● **Problem statement**
Reproduce the entries below in full, word for word.
**** The input
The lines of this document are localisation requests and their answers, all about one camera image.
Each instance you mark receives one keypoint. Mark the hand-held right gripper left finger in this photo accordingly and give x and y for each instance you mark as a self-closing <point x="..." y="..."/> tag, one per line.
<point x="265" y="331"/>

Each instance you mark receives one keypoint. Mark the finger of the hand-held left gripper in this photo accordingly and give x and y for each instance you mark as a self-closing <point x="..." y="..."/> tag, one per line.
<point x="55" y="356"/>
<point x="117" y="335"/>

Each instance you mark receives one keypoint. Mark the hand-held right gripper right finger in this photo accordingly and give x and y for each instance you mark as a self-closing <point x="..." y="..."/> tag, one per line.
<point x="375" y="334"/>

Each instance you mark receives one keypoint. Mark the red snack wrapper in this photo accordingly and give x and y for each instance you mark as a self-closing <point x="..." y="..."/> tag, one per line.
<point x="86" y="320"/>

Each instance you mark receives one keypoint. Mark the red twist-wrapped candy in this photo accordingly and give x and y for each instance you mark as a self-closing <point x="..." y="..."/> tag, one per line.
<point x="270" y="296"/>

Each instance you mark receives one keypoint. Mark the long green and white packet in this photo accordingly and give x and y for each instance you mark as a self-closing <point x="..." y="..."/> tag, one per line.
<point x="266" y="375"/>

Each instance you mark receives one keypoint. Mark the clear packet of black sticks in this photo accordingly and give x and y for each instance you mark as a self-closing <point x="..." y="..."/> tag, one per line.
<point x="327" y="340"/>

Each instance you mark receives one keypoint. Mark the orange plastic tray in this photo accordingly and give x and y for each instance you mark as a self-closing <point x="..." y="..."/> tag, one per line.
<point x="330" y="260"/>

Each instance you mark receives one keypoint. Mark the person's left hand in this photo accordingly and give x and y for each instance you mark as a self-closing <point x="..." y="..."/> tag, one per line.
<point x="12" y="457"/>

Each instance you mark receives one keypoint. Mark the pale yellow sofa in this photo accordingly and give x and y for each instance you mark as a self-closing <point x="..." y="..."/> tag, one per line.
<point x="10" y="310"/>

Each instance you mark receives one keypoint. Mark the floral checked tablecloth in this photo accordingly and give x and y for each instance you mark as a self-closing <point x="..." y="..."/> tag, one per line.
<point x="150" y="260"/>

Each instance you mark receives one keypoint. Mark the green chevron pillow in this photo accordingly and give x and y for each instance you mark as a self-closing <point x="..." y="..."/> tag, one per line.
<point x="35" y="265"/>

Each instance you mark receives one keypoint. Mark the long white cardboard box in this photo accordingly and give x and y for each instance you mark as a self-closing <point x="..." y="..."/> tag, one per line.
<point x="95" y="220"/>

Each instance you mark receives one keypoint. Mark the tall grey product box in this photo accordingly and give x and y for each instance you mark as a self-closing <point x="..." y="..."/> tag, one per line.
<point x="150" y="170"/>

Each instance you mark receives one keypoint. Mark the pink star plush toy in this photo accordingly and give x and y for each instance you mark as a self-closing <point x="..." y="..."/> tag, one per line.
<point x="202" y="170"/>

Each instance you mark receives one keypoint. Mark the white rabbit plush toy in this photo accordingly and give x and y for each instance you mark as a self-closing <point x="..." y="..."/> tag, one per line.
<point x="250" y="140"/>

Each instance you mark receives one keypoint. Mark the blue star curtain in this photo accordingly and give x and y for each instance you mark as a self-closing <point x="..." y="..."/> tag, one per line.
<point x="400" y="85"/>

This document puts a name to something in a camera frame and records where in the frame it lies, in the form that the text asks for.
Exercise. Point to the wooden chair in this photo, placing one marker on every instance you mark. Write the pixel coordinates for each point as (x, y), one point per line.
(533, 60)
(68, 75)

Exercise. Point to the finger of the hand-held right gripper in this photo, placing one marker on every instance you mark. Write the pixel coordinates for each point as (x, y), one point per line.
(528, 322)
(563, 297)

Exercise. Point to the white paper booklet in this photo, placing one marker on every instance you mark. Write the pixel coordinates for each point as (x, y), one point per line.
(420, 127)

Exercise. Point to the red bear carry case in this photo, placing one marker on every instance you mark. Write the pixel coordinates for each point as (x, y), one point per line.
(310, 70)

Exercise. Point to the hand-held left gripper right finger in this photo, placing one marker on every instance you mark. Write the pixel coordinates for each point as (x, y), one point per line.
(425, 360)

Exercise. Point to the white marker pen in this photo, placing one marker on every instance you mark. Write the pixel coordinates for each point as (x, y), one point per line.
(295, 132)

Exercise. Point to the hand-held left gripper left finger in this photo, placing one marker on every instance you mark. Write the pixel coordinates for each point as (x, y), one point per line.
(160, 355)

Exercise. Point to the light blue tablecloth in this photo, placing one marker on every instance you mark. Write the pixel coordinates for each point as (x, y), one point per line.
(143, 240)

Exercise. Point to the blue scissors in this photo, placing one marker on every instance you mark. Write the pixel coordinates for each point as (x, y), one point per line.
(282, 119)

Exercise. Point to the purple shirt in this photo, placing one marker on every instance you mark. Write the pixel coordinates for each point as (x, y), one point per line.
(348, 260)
********
● **Answer to the exercise**
The lines of this document are localisation requests and their answers, all about one camera image.
Each instance you mark receives one keypoint. Mark the hand-held right gripper left finger in this photo accordingly and give x and y for each instance you mark as a self-closing <point x="..." y="..."/> tag, one per line.
<point x="265" y="331"/>

Each instance you mark receives one keypoint. Mark the finger of the hand-held left gripper in this photo accordingly and give x and y for each instance you mark as a self-closing <point x="..." y="..."/> tag, one per line.
<point x="55" y="356"/>
<point x="117" y="335"/>

Each instance you mark receives one keypoint. Mark the hand-held right gripper right finger in this photo accordingly and give x and y for each instance you mark as a self-closing <point x="..." y="..."/> tag, one per line.
<point x="375" y="334"/>

Each instance you mark receives one keypoint. Mark the red snack wrapper in this photo accordingly and give x and y for each instance you mark as a self-closing <point x="..." y="..."/> tag, one per line.
<point x="86" y="320"/>

Each instance you mark receives one keypoint. Mark the red twist-wrapped candy in this photo accordingly and give x and y for each instance you mark as a self-closing <point x="..." y="..."/> tag, one per line.
<point x="270" y="296"/>

Each instance you mark receives one keypoint. Mark the long green and white packet in this photo accordingly and give x and y for each instance you mark as a self-closing <point x="..." y="..."/> tag, one per line.
<point x="266" y="375"/>

Each instance you mark receives one keypoint. Mark the clear packet of black sticks in this photo accordingly and give x and y for each instance you mark as a self-closing <point x="..." y="..."/> tag, one per line.
<point x="327" y="340"/>

Each instance you mark receives one keypoint. Mark the orange plastic tray in this photo accordingly and give x and y for each instance you mark as a self-closing <point x="..." y="..."/> tag, one per line.
<point x="330" y="260"/>

Each instance you mark receives one keypoint. Mark the person's left hand in this photo accordingly and give x and y for each instance you mark as a self-closing <point x="..." y="..."/> tag, one per line.
<point x="12" y="457"/>

Each instance you mark receives one keypoint. Mark the pale yellow sofa in this photo accordingly and give x and y for each instance you mark as a self-closing <point x="..." y="..."/> tag, one per line.
<point x="10" y="310"/>

Each instance you mark receives one keypoint. Mark the floral checked tablecloth in this photo accordingly and give x and y for each instance you mark as a self-closing <point x="..." y="..."/> tag, one per line.
<point x="150" y="260"/>

Each instance you mark receives one keypoint. Mark the green chevron pillow in this photo accordingly and give x and y for each instance you mark as a self-closing <point x="..." y="..."/> tag, one per line.
<point x="35" y="265"/>

Each instance you mark receives one keypoint. Mark the long white cardboard box in this photo accordingly and give x and y for each instance you mark as a self-closing <point x="..." y="..."/> tag, one per line.
<point x="95" y="220"/>

Each instance you mark receives one keypoint. Mark the tall grey product box in this photo accordingly and give x and y for each instance you mark as a self-closing <point x="..." y="..."/> tag, one per line.
<point x="150" y="170"/>

Each instance you mark receives one keypoint. Mark the pink star plush toy in this photo accordingly and give x and y for each instance you mark as a self-closing <point x="..." y="..."/> tag, one per line.
<point x="202" y="170"/>

Each instance you mark receives one keypoint. Mark the white rabbit plush toy in this photo accordingly and give x and y for each instance you mark as a self-closing <point x="..." y="..."/> tag, one per line.
<point x="250" y="140"/>

Each instance you mark receives one keypoint. Mark the blue star curtain in this photo accordingly and give x and y for each instance you mark as a self-closing <point x="..." y="..."/> tag, one per line.
<point x="400" y="85"/>

This document puts a name to something in a camera frame and records where in the frame it lies, in the form that the text asks for.
Exercise. Point to the wooden chair in this photo, placing one marker on every instance you mark. Write the pixel coordinates for each point as (x, y), one point per line.
(533, 60)
(68, 75)

Exercise. Point to the finger of the hand-held right gripper in this photo, placing one marker on every instance you mark. Write the pixel coordinates for each point as (x, y), one point per line.
(528, 322)
(563, 297)

Exercise. Point to the white paper booklet in this photo, placing one marker on every instance you mark. Write the pixel coordinates for each point as (x, y), one point per line.
(420, 127)

Exercise. Point to the red bear carry case in this photo, placing one marker on every instance you mark. Write the pixel coordinates for each point as (x, y), one point per line.
(310, 70)

Exercise. Point to the hand-held left gripper right finger in this photo, placing one marker on every instance you mark. Write the pixel coordinates for each point as (x, y), one point per line.
(425, 360)

Exercise. Point to the white marker pen in this photo, placing one marker on every instance you mark. Write the pixel coordinates for each point as (x, y), one point per line.
(295, 132)

Exercise. Point to the hand-held left gripper left finger in this photo, placing one marker on every instance you mark. Write the pixel coordinates for each point as (x, y), one point per line.
(160, 355)

Exercise. Point to the light blue tablecloth in this photo, placing one marker on every instance you mark. Write the pixel coordinates for each point as (x, y), one point per line.
(143, 240)

Exercise. Point to the blue scissors in this photo, placing one marker on every instance you mark. Write the pixel coordinates for each point as (x, y), one point per line.
(282, 119)

Exercise. Point to the purple shirt in this photo, placing one marker on every instance you mark. Write the pixel coordinates for each point as (x, y), one point per line.
(348, 260)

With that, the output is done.